- [WHAT YOU WILL DO] Show the lines of the material that contain the word "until".
————
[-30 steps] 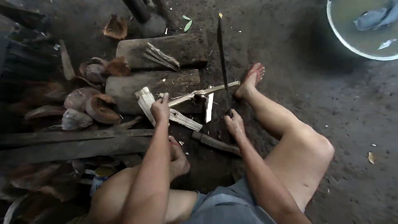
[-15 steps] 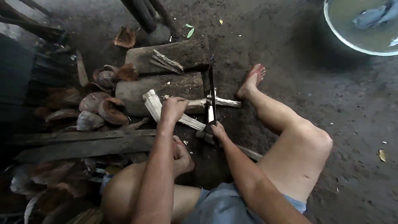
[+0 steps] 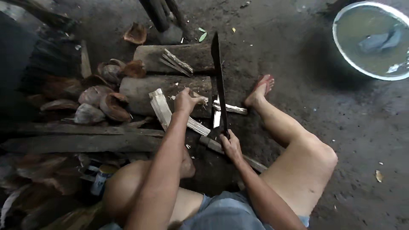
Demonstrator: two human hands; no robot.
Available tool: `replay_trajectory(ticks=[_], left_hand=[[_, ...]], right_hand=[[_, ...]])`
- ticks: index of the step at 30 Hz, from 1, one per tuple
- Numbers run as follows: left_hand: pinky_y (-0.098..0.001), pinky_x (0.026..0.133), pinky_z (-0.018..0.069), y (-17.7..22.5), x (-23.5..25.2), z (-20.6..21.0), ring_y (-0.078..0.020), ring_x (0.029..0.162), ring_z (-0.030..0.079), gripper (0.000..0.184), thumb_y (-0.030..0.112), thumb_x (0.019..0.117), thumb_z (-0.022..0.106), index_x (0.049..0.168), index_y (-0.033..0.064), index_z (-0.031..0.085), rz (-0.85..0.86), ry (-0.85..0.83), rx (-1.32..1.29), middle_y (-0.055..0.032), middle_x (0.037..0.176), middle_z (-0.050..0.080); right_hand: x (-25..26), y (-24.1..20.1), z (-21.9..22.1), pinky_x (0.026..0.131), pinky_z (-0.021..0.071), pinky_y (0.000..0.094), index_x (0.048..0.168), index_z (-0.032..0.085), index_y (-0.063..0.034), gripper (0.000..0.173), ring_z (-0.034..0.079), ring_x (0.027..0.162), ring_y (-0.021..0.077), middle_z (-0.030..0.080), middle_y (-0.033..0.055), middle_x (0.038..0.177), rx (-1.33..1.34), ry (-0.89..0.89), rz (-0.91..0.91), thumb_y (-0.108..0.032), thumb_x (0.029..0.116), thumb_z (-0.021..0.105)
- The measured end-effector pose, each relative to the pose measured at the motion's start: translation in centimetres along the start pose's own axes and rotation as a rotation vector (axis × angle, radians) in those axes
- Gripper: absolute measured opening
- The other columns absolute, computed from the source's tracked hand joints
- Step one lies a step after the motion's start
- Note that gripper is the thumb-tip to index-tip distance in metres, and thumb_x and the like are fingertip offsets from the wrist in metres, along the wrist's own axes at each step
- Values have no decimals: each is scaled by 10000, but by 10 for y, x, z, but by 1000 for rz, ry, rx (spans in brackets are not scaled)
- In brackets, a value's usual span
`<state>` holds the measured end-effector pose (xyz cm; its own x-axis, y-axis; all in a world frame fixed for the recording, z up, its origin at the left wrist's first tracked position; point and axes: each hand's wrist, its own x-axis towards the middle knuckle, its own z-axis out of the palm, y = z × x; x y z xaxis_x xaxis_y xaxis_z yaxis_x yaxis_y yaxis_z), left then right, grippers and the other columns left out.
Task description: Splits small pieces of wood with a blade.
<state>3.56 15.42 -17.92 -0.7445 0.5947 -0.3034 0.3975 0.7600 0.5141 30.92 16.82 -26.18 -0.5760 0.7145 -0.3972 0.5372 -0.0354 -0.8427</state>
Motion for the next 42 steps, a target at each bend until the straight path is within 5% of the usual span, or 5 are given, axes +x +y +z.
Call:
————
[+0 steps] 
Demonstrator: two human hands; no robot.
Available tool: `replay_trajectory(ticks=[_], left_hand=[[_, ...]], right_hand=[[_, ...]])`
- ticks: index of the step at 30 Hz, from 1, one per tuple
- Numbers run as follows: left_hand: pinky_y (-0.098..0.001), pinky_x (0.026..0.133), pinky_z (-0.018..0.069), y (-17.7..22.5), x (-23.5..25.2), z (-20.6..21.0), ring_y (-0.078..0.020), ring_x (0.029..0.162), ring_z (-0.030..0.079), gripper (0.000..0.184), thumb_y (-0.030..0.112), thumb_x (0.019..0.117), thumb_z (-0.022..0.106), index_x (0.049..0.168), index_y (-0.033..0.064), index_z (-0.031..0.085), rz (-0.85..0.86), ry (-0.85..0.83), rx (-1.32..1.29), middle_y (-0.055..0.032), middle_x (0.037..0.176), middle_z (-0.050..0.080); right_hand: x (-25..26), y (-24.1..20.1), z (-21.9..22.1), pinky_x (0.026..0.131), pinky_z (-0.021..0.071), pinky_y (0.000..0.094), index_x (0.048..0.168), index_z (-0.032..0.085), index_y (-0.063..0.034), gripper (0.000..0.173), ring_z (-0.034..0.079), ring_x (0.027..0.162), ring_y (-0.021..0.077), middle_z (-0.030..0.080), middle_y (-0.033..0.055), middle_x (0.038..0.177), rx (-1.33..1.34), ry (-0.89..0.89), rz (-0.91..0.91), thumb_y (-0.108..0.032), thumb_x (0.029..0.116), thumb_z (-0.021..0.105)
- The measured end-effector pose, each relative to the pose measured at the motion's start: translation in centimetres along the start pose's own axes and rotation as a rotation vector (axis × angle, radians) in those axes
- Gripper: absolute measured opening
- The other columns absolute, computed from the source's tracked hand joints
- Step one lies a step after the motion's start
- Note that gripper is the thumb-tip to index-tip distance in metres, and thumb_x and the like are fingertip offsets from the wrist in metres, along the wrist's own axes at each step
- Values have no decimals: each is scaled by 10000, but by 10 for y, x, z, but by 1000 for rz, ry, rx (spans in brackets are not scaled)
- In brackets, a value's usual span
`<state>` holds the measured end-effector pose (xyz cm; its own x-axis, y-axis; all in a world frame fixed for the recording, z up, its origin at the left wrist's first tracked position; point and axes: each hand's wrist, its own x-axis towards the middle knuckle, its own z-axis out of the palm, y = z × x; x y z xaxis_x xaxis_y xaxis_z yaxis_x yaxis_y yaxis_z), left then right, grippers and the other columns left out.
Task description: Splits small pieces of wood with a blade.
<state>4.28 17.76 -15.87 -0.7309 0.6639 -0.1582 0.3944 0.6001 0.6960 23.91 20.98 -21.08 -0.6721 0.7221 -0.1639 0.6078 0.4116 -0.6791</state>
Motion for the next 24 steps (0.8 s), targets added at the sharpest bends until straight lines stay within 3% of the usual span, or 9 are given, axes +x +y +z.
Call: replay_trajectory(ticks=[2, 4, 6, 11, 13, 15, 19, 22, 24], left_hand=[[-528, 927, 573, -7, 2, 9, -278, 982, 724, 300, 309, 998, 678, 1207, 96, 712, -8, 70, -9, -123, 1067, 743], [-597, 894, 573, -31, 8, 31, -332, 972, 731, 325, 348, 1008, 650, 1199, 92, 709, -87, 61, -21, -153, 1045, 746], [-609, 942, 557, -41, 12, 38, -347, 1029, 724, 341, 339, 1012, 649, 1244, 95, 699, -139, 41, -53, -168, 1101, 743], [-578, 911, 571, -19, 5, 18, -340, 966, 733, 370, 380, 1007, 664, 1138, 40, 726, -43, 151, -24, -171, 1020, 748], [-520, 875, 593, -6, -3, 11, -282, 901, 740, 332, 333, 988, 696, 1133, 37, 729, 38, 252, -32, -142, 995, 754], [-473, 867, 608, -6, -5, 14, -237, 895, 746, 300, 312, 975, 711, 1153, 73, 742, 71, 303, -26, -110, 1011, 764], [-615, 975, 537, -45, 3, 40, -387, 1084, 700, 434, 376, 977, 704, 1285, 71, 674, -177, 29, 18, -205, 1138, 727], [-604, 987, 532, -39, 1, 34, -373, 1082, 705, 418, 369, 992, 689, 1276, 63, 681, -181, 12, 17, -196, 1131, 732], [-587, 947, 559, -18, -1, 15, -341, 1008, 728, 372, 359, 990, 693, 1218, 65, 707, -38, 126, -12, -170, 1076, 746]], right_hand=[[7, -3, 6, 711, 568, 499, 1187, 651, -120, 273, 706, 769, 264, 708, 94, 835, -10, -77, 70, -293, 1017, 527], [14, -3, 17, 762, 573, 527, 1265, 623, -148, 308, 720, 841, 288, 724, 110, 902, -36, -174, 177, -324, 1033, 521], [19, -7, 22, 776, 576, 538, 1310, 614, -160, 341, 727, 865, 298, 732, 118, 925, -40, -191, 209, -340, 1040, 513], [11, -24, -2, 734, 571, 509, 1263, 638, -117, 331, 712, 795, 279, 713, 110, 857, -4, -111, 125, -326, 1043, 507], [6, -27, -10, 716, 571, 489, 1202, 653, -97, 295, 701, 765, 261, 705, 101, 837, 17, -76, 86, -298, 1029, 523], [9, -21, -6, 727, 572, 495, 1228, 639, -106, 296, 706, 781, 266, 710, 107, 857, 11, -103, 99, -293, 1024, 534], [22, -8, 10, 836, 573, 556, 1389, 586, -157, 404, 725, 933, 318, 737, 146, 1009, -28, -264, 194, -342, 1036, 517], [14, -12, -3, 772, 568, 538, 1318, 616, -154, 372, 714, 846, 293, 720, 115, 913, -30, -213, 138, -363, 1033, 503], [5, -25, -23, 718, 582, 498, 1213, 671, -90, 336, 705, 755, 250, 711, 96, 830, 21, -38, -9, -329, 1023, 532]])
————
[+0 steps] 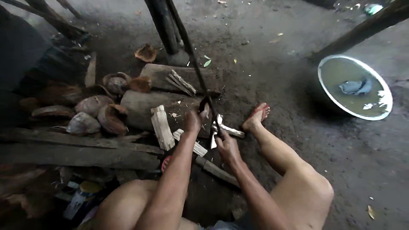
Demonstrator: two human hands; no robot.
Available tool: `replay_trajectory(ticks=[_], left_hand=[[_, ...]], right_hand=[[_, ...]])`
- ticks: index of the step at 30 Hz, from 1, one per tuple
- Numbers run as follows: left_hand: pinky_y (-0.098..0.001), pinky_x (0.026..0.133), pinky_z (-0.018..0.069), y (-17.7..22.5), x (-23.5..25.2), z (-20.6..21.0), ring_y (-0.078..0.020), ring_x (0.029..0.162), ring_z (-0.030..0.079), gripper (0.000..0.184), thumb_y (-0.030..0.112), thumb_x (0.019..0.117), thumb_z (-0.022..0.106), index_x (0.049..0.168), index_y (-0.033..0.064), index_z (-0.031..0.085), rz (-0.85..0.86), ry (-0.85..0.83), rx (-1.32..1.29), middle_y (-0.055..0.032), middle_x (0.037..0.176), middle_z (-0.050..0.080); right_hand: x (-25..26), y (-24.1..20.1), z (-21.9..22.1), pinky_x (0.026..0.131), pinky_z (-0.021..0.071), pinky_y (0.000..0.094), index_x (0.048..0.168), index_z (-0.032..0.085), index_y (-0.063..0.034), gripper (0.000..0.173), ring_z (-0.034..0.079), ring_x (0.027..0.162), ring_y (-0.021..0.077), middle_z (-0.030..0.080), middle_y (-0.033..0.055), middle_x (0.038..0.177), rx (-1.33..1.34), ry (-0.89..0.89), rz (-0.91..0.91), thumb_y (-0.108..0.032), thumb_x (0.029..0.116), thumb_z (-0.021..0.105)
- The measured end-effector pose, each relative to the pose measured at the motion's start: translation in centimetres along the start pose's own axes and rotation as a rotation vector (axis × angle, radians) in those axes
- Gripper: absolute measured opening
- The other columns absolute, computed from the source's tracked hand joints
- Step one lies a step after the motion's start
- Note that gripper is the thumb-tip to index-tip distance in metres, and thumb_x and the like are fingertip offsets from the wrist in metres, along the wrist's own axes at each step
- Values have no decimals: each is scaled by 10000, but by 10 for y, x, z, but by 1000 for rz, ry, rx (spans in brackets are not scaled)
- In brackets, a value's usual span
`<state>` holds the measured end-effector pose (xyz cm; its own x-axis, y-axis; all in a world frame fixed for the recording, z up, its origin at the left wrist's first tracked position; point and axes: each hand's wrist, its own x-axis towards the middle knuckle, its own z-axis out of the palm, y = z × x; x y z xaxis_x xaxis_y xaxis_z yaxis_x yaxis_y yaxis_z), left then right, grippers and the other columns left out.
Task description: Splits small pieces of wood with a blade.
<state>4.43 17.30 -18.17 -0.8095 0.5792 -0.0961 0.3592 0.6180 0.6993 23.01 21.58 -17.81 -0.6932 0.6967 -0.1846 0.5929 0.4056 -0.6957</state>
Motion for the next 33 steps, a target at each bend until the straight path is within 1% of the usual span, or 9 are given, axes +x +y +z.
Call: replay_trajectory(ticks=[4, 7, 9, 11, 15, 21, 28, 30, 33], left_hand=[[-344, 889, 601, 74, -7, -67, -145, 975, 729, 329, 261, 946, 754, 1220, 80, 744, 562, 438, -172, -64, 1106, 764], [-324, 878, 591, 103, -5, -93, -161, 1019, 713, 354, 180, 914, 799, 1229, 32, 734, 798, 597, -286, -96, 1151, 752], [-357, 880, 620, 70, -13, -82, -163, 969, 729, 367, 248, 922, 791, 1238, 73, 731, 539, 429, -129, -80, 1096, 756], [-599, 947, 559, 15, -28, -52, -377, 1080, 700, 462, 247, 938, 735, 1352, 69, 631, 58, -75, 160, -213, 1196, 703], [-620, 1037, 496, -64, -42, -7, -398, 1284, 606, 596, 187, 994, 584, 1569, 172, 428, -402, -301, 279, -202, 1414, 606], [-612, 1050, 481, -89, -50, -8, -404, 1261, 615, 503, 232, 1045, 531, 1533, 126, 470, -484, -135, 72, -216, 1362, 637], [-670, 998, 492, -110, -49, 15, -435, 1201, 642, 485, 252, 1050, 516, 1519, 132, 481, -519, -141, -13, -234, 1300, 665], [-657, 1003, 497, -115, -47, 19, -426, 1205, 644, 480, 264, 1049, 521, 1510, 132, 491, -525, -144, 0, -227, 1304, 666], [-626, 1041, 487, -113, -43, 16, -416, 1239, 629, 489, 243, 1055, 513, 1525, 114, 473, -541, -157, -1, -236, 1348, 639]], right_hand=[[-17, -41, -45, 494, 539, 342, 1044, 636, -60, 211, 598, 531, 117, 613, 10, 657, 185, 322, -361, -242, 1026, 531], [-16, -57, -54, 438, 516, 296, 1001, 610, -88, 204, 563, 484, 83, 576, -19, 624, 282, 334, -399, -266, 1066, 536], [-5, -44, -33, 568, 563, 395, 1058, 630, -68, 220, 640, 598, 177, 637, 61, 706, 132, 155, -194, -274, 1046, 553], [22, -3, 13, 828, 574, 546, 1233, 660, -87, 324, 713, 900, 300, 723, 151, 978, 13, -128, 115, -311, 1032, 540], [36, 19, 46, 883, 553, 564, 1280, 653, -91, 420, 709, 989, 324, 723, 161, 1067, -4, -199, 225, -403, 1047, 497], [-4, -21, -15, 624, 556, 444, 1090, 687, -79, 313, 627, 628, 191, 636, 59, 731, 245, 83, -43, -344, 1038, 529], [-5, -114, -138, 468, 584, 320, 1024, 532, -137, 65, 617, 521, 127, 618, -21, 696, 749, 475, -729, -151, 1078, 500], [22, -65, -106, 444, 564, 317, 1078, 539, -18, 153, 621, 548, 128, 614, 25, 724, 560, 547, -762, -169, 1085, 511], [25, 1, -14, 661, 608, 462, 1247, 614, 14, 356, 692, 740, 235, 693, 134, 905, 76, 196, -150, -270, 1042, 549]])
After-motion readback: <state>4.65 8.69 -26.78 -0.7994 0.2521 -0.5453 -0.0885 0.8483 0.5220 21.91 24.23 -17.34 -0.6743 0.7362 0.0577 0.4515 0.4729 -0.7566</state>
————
- [RESPONSE TO THE TASK]
Motion for the next 42 steps, a target at each bend until the straight path is within 5% of the usual span, or 5 are given, axes +x +y +z.
Motion for the next 24 steps (0.8 s), targets added at the sharpest bends until straight lines stay within 3% of the usual span, or 9 are given, axes +x +y +z.
Motion for the next 33 steps, a target at each bend until the straight path is within 1% of the usual span, or 9 are given, axes +x +y +z.

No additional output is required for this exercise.